Bien entendu, l'invention n'est pas limitée au mode de réalisation décrit et représenté aux dessins annexés. Des modifications restent possibles, notamment du point de vue de la constitution des différents éléments ou par substitution d'équivalents techniques, sans sortir pour autant du domaine de protection de l'invention.


Anspruch[fr]
  1. Procédé de contrôle de la qualité de fabrication de rubans de fibres textiles caractérisé en ce qu'il consiste à comparer, en ligne, les mesures individuelles (A, B, C) effectuées ou valeurs individuelles relevées simultanément sur au moins deux rubans sortants (2a, 2b, 2c) ou sur au moins deux nappes entrantes d'une même machine d'étirage (1), placée en amont de finisseurs de préparation et pourvue d'un râtelier (3), d'au moins un ensemble de cylindres alimentaires (4a, 4b, 4c), d'au moins une zone de contrôle des fibres (5a, 5b, 5c) et d'au moins un ensemble de cylindres étireurs (6a, 6b, 6c), au moyen de capteurs de mesure (9a, 9b, 9c et/ou 10a, 10b, 10c), à une référence moyenne elle-même déterminée à partir de ces mesures individuelles.
  2. Procédé, suivant la revendication 1, caractérisé en ce que des capteurs de mesure (9a, 9b, 9c) sont placés entre les cylindres étireurs (6a, 6b, 6c) et un dispositif de stockage (8a, 8b, 8c).
  3. Procédé, suivant l'une quelconque des revendications 1 et 2, caractérisé en ce qu'il consiste à réaliser pour chaque capteur (9a, 9b, 9c, etc.) une courbe (A), (B), (C) correspondant à une moyenne progressive ou moyenne glissante de "m" valeurs individuelles fournies par lesdits capteurs.
  4. Procédé, suivant l'une quelconque des revendications 1 à 3, caractérisé en ce qu'il consiste à effectuer une courbe (A,B,C) de moyenne progressive ou moyenne glissante de la moyenne arithmétique des amplitudes individuelles de "n" valeurs (A), (B) et (C), de manière à lisser la courbe d'évolution.

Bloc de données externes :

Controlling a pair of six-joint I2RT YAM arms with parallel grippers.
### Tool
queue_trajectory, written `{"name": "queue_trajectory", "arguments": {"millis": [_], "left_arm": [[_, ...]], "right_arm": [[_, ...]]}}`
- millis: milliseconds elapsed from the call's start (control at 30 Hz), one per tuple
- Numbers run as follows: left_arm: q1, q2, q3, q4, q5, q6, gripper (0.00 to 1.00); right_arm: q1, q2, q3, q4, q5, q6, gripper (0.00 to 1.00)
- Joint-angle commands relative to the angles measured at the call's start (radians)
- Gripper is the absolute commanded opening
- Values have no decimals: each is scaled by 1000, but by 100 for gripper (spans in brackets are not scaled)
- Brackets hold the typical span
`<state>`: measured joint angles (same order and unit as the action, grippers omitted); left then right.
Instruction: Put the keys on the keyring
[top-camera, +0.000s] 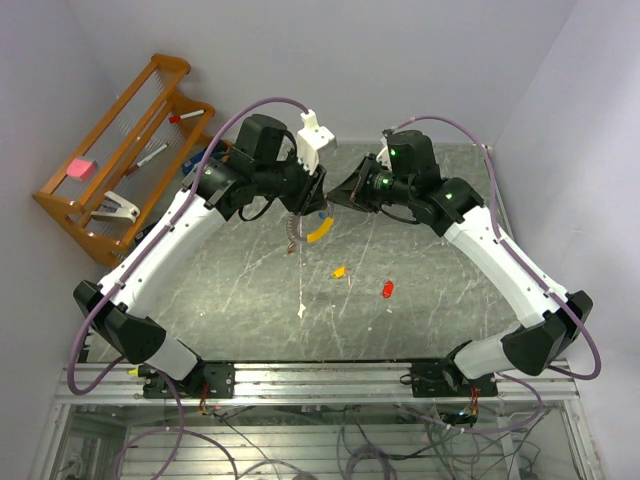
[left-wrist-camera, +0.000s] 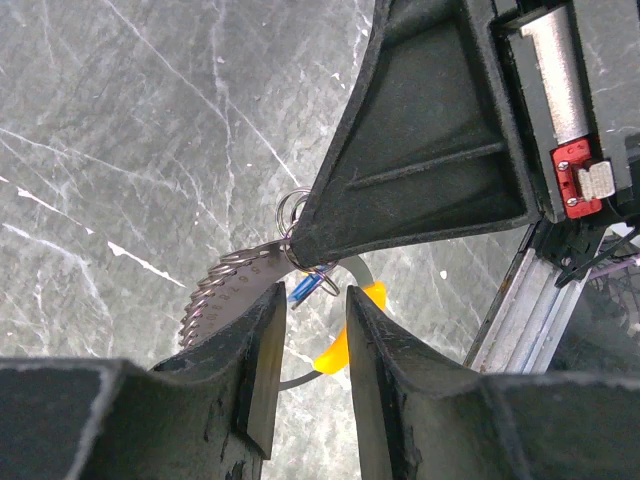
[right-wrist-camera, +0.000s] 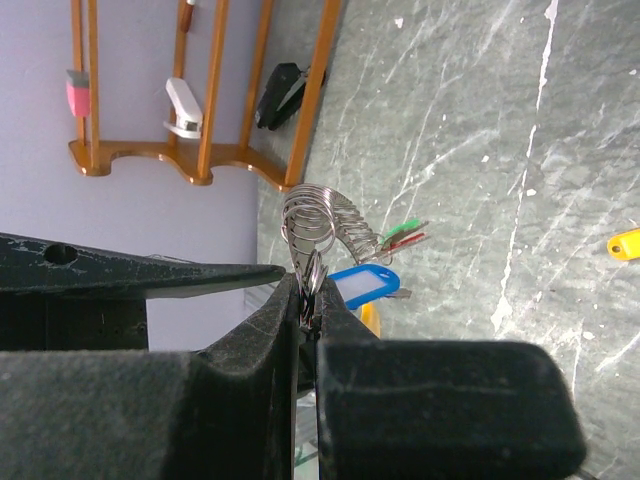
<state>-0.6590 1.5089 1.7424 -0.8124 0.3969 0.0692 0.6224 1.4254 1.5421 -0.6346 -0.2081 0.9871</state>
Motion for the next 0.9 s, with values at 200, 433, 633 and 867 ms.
{"name": "queue_trajectory", "arguments": {"millis": [200, 433, 633, 867], "left_arm": [[-2, 20, 41, 39, 25, -42, 41], [-2, 21, 23, 47, 20, -57, 42], [-2, 15, 6, 34, 3, -52, 42], [-2, -15, -20, 16, -18, -37, 41]], "right_arm": [[8, -5, 6, 15, 22, -3, 0], [7, 1, 10, 23, 22, -4, 0], [7, 12, 21, 33, 17, 0, 0], [7, 12, 18, 41, 21, 7, 0]]}}
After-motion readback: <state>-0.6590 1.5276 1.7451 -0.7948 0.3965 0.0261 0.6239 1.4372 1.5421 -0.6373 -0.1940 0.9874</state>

  5. Procédé, suivant l'une quelconque des revendications 1 à 4, caractérisé en ce que les valeurs "n" et "m" sont choisies de telle façon que les variations à très court terme soient filtrées et que n'apparaissent que les variations à moyen et long terme.

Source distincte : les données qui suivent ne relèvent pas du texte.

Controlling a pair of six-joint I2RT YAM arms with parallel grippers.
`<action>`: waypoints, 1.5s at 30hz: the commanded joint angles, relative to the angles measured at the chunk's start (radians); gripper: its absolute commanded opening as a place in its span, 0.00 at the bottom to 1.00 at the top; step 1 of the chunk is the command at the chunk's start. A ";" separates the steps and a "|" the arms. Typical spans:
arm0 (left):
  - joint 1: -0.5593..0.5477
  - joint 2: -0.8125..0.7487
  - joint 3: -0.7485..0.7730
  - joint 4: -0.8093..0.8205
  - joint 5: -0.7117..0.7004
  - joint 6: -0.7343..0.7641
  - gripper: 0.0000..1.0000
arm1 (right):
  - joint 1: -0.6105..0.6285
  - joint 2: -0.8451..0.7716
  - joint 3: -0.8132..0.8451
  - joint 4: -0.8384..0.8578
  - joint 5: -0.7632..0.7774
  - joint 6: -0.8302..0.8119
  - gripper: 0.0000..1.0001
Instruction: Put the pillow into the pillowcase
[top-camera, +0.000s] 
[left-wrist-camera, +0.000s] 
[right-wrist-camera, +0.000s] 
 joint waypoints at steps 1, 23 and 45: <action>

  6. Procédé, suivant l'une quelconque des revendications 1 à 4, caractérisé en ce que chaque courbe individuelle (A), (B), (C) est comparée avec la courbe (A,B,C) représentant la moyenne progressive et tout dépassement d'un seuil de différence prédéterminé entraîne l'émission, soit d'une information de défaut détecté, soit d'un signal d'arrêt de la machine pour cause de défaut de taille inacceptable.

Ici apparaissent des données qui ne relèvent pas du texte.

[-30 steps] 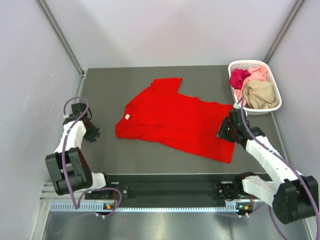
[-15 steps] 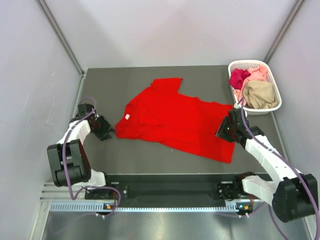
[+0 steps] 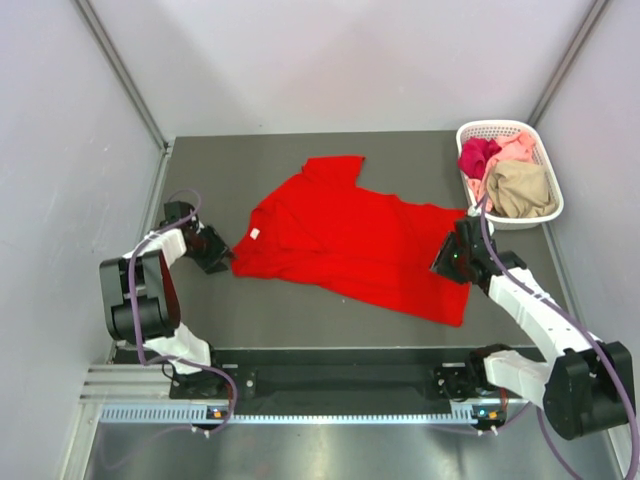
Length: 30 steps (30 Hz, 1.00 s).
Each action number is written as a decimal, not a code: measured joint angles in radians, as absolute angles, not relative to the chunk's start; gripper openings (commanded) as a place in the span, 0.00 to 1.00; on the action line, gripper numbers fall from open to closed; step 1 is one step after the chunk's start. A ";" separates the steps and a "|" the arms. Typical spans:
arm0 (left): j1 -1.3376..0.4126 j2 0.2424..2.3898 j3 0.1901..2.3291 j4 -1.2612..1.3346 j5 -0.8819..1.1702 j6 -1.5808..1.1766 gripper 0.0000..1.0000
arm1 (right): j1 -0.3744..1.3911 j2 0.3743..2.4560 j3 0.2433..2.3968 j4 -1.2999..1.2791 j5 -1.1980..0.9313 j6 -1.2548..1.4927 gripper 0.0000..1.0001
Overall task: Fold and stack the t-shirts
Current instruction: Fold the tshirt
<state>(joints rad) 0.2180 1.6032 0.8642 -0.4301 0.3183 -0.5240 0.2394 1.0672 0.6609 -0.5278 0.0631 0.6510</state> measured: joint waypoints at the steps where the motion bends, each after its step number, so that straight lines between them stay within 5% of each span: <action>1: 0.210 1.617 0.880 -0.429 0.312 -0.523 0.48 | 0.239 1.073 0.661 -0.523 0.063 0.651 0.37; 6: 0.149 1.681 0.961 -0.429 0.260 -0.510 0.40 | 0.239 1.104 0.661 -0.516 0.070 0.648 0.37; 11: 0.113 1.705 0.996 -0.472 0.155 -0.505 0.00 | 0.239 1.110 0.661 -0.514 0.070 0.648 0.37; 26: 0.275 1.579 0.934 -0.692 -0.177 -0.544 0.00 | 0.239 1.110 0.662 -0.515 0.077 0.640 0.37; 30: 0.283 1.526 0.905 -0.741 -0.200 -0.551 0.24 | 0.239 1.111 0.659 -0.511 0.076 0.640 0.37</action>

  7. Procédé, suivant la revendication 6, caractérisé en ce que l'émission d'un signal d'alerte est donnée de manière lumineuse ou sonore et complétée par une information en mode texte décrivant le type de défaut détecté.
  8. Procédé, suivant la revendication 6, caractérisé en ce que les défauts sont classés suivant différents types pouvant être détectés en fonction de seuils choisis librement, tant en durée qu'en amplitude, à savoir des seuils de durée de détection d'un défaut (T4, T5), des seuils d'alerte de défauts de tailles différentes (S1 et S2) et un seuil d'arrêt (S3) pour défaut de taille inacceptable.
  9. Procédé, suivant la revendication 1, caractérisé en ce qu'il consiste à déterminer une courbe (A,B,C) en commençant par effectuer la moyenne progressive de (A), (B) et (C) sur "m" valeurs de manière à obtenir les courbes (A, B et C) puis en faisant la moyenne arithmétique de (A), (B) et (C) avant de calculer la moyenne progressive (A,B,C) sur "n" valeurs.
  10. Procédé, suivant la revendication 1, caractérisé en ce que des capteurs de mesure (10a, 10b et 10c) sont placés entre le râtelier 3 et les cylindres alimentaires (4a, 4b, et 4c).
  11. Procédé, suivant la revendication 10, caractérisé en ce que les capteurs (10a, 10b et 10c) sont placés sur chaque ruban individuel (12) alimentant la machine, en amont des cylindres alimentaires (4a, 4b, et 4c).
  12. Procédé, suivant l'une quelconque des revendications 1, 3, 10 et 11, caractérisé en ce que des capteurs (11a à 11f) du milieu environnant sont placés en sus des capteurs (9a, 9b, 9c ou 10a, 10b et 10c).